- AIM OF THE EXERCISE
Go through the material below line by line and count those containing "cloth". Write the count and nothing more.

- ENTRIES PROVIDED
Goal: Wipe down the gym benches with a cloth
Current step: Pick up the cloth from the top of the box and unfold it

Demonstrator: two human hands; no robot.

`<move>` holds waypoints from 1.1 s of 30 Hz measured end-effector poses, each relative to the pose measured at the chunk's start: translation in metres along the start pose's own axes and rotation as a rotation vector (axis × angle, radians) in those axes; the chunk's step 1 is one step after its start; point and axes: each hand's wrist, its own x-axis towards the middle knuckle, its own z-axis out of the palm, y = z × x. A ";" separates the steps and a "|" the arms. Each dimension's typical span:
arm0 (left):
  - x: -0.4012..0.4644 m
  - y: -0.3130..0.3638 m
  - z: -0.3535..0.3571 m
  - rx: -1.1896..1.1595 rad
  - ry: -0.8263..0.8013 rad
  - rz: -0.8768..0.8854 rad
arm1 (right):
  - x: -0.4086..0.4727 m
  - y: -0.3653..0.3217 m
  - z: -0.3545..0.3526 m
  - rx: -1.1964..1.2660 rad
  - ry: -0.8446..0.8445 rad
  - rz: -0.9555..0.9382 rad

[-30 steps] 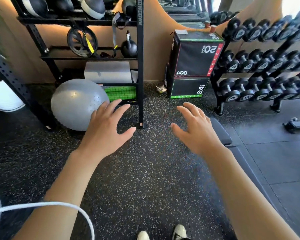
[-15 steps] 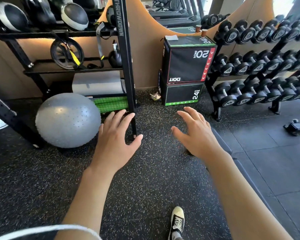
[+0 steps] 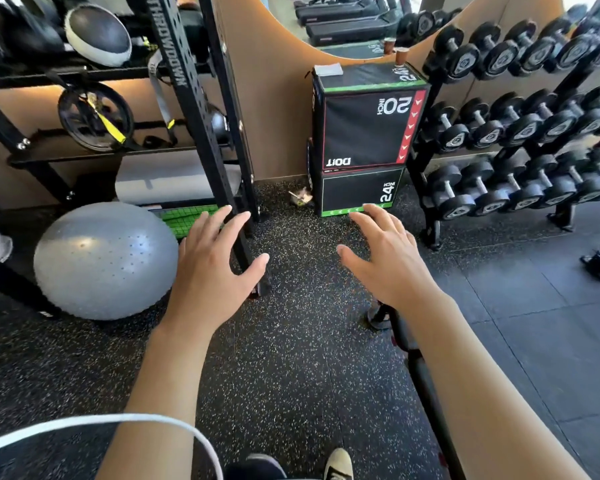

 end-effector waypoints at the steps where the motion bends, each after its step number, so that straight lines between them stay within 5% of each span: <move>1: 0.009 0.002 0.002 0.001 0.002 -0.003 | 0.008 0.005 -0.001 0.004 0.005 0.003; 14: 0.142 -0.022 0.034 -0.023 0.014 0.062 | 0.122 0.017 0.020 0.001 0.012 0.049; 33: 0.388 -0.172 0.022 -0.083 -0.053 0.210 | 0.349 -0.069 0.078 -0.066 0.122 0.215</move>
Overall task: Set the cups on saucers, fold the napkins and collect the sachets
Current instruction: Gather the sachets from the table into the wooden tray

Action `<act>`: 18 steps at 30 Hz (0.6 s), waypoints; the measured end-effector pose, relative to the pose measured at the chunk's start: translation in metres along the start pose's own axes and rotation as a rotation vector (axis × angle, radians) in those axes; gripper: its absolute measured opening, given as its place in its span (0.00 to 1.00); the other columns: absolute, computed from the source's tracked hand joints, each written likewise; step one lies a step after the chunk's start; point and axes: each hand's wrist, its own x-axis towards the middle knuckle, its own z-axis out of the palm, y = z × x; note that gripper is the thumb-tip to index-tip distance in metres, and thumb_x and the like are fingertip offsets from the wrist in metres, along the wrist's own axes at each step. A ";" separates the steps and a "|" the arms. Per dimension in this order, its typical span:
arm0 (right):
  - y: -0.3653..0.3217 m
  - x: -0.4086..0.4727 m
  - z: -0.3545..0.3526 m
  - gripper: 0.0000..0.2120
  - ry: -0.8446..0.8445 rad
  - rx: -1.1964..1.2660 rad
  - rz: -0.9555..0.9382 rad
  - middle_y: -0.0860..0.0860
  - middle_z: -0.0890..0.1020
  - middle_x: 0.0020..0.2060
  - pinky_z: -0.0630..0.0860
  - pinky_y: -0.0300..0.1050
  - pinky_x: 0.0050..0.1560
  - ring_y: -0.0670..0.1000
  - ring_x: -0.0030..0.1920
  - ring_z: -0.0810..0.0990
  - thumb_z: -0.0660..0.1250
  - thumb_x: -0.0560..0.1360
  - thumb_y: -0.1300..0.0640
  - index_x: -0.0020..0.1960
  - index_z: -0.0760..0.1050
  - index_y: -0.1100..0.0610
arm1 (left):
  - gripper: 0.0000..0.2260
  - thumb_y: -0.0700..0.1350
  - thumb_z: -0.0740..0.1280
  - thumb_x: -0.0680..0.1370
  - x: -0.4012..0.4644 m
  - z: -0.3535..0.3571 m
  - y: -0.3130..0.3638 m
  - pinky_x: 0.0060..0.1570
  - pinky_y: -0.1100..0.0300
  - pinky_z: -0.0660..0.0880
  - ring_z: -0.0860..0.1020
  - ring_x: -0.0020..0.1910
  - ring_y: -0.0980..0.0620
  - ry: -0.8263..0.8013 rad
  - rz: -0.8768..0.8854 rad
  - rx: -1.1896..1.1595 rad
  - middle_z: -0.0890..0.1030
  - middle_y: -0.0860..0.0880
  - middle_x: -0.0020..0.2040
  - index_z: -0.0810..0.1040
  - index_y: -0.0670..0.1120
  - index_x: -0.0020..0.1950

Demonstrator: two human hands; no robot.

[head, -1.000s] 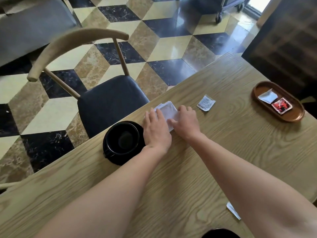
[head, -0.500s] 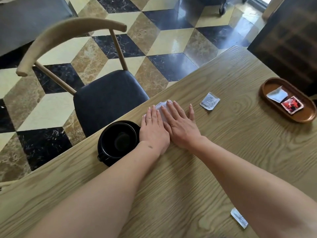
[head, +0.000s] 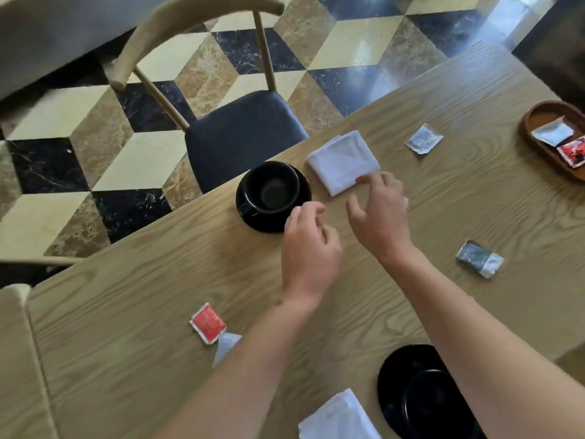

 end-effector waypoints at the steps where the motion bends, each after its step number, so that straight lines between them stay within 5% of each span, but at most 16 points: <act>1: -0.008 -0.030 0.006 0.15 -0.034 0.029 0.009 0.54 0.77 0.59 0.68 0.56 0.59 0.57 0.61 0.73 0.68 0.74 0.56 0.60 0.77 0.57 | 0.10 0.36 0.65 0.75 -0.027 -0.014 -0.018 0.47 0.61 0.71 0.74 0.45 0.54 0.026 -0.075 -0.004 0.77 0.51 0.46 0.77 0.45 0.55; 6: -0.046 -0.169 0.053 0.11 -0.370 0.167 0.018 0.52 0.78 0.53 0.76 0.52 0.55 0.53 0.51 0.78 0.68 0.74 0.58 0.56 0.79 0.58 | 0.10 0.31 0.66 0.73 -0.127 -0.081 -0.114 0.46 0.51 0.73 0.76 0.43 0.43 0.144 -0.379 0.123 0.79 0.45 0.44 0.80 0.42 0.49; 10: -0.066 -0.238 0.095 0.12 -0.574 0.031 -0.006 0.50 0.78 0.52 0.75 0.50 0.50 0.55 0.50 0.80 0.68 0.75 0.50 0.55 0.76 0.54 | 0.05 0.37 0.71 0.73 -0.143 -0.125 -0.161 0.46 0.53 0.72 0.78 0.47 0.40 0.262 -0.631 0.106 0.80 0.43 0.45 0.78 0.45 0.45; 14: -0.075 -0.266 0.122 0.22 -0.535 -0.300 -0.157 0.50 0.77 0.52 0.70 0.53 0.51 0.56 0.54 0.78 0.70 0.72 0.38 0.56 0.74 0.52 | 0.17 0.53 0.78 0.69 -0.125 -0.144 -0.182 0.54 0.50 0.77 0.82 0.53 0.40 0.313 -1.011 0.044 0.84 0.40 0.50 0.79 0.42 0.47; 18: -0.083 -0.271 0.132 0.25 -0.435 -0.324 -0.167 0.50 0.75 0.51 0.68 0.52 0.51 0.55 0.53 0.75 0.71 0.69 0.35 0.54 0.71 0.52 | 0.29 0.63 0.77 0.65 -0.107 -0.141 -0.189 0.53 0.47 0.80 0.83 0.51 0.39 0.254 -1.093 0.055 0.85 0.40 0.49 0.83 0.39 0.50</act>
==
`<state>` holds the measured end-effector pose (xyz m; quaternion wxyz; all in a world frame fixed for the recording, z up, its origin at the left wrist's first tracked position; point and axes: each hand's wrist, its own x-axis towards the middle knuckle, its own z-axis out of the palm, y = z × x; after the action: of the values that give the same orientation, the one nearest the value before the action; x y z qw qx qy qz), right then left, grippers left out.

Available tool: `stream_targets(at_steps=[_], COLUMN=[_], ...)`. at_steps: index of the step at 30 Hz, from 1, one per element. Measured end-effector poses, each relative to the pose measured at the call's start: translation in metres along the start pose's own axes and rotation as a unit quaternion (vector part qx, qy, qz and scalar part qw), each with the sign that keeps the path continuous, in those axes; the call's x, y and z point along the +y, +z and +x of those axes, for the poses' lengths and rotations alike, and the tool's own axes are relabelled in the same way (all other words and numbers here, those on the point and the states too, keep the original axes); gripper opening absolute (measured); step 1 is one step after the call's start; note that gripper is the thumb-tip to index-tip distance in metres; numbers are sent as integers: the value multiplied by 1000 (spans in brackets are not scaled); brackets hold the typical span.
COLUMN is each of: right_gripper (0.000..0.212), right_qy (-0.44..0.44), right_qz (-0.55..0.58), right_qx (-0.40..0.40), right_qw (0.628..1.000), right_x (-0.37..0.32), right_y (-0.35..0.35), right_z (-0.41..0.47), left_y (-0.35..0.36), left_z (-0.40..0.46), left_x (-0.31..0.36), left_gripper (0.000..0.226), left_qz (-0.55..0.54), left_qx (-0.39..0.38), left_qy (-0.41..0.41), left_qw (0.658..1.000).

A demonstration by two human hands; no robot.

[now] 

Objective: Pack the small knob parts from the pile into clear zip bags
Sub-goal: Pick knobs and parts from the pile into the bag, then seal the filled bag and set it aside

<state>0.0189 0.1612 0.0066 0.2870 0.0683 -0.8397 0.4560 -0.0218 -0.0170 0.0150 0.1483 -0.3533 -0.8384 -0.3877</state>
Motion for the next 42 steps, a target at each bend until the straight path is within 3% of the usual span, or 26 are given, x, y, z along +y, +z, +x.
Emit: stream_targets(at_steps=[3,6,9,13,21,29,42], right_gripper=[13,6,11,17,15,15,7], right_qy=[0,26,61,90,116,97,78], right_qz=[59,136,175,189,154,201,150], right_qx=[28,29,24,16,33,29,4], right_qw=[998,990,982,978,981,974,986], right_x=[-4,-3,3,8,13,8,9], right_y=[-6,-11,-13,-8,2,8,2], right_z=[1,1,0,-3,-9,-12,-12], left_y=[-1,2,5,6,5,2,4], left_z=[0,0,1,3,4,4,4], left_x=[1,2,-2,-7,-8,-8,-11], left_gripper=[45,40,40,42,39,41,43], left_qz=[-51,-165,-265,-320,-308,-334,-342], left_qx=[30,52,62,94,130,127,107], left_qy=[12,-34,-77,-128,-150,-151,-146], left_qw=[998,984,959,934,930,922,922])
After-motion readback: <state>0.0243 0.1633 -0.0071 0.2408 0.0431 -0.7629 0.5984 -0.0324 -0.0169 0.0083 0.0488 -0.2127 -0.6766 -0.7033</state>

- TASK OUTPUT
2